Меня отвели в гостиную, где на диванах и креслах, накрытых чехлами, была разложена одежда.
— Вот, — принялась показывать Наталья. — Изволите ли видеть — тут и рубашки, и камзолы, и чего только нет! И всё — почти не ношеное, их сиятельство из усадьбы редко выбирались. Почистить немного, и…
В воздухе стоял терпкий запах, аж на слезу пробило. Я, не удержавшись, чихнул.
— Оно нафталином пересыпано, — извиняющимся тоном сказала Наталья, — от моли. Но я Маруське прикажу на двор вытащить, мигом проветрится! Не сомневайтесь.
— Вот же дура баба, — вздохнул Тихоныч. — Ты на их сиятельство погляди, да на эту одежу! Вспомни, каким покойный барин был. Ихнее сиятельство и выше на голову, и в плечах ширше. Да к тому же, поди, одеться захотят по моде. Этим-то камзолам — сто лет в обед. Таких, небось, и в Поречье уже не носят, не то что в Смоленске. А ихнему сиятельству в Смоленск обязательно надо. С дворянским собранием познакомиться, с предводителем. С губернатором, опять же. Выглядеть нужно достойно.
Наталья упрямо упёрла руки в бока.
— Ничего! На спине распорю, да расставлю. А к рукавам можно кружево пришить. Никто и не заметит, что не новое.
Тихоныч скептически скривился.
Я взял с кресла первое, что подвернулось под руку. Рубашку из тонкой ткани, с пышным жабо и такими же пышными манжетами. Ткань когда-то была белой, но от времени слежалась и пожелтела.
О том, чтобы впихнуться в рубашку, не стоило и думать. Даже если бы выглядела получше, она была мне мала размера на четыре.
— А магазин далеко? — спросил я. Увидел непонимающие взгляды. Переформулировал вопрос: — Новую одежду где-то можно взять?

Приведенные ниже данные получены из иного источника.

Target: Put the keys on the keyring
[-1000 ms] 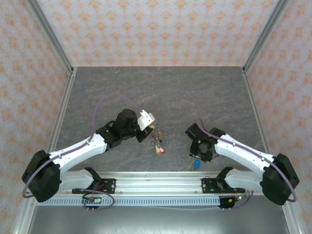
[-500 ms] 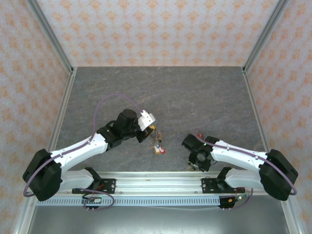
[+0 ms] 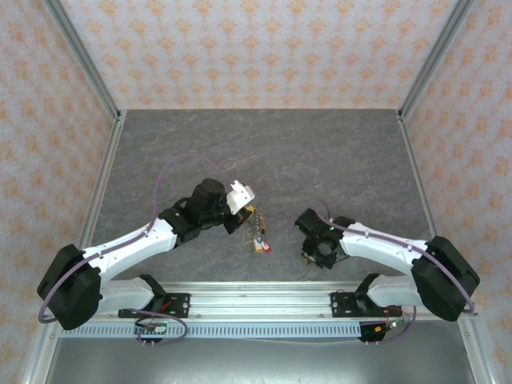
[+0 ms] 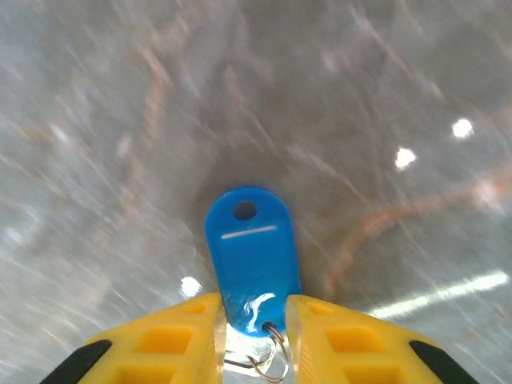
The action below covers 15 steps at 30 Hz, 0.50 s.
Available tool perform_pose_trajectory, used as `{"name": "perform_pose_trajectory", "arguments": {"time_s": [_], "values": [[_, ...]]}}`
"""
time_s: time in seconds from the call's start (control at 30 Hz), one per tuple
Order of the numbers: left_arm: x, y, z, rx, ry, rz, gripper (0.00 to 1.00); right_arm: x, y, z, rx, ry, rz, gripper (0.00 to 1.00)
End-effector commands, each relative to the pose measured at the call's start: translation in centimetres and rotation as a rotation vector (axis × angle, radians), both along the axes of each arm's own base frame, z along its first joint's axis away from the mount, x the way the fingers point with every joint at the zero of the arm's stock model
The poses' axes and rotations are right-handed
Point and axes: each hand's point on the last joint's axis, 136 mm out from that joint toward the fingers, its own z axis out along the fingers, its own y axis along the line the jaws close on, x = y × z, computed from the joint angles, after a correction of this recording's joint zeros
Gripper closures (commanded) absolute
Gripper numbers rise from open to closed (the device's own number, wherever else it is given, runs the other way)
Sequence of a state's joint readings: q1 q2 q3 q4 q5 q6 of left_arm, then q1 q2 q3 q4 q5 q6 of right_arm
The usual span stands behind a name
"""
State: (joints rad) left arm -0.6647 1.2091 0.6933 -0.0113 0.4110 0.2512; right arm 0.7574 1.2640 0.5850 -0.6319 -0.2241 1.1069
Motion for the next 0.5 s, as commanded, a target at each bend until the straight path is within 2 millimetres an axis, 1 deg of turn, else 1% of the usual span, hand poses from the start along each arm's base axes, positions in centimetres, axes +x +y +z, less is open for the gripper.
{"name": "perform_pose_trajectory", "arguments": {"time_s": [0.0, 0.1, 0.17, 0.23, 0.27, 0.37, 0.47], "values": [[1.1, -0.5, 2.5, -0.043, -0.052, 0.003, 1.0, 3.0, -0.4, -0.5, -0.032, -0.079, 0.031, 0.74], [1.0, -0.5, 2.4, -0.032, -0.051, -0.008, 1.0, 4.1, 0.0, 0.8, -0.051, -0.094, 0.116, 0.69], [1.1, -0.6, 2.4, -0.032, -0.05, -0.008, 1.0, 3.9, -0.7, 1.6, -0.096, -0.083, 0.144, 0.66], [1.1, -0.6, 2.4, -0.041, -0.048, -0.006, 1.0, 3.3, -1.4, 2.0, -0.115, -0.07, 0.146, 0.64], [1.1, -0.7, 2.4, -0.045, -0.049, -0.005, 1.0, 3.0, -1.5, 2.2, -0.108, -0.067, 0.142, 0.64], [1.2, -0.7, 2.4, -0.047, -0.049, 0.0, 1.0, 2.0, -0.9, 2.1, -0.033, -0.061, 0.098, 0.64], [1.3, -0.7, 2.3, -0.048, -0.049, 0.002, 1.0, 1.3, -0.5, 1.4, 0.028, -0.074, 0.071, 0.69]]}}
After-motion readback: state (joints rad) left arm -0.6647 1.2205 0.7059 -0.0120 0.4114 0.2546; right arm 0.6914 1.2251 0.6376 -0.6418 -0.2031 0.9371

— Вот, об чём и речь! — Тихоныч всплеснул руками. — Я ж этой дуре и говорю, что не пожелаете вы в старье ходить. Что надобно в Поречье ехать! Там портные хорошие, не хуже смоленских. А она — перешью, подошью…
— Хорошая одежа-то, — упрямо повторила Наталья. — И не ношеная совсем.
— В сэконд-хэнд сдайте, — посоветовал я. — А до Поречья далеко? Это, я так понимаю, райцентр?
— Уездный город. Без малого сорок вёрст.
— Понял. Завтра утром смотаюсь. Кстати. Что там у барина с наличностью?
Тут Тихоныч и Наталья переглянулись.
— Та-ак, — вздохнул я. Снял чехол с ближайшего кресла и сел. — Рассказывайте.
Спустя полчаса путаных объяснений стало ясно, что наследовать мне, по сути, нечего. Усадьба, как и все принадлежащие графу деревни, были заложены ещё его матушкой. Чтобы свести концы с концами, граф периодически что-то перезакладывал, плюс получал от государя военную пенсию. На жизнь хватало. Но о том, чтобы выкупить усадьбу и земли из залога, речь не шла.
Деньги, которые их сиятельство выдавал Наталье на хозяйство, плюс те, что нашлись у барина в кошельке, были потрачены на похороны и закупку продуктов для поминок. Где взять ещё денег, Тихоныч и Наталья не имели представления. Почему, собственно, и возникло предложение перешить на меня старую одежду графа.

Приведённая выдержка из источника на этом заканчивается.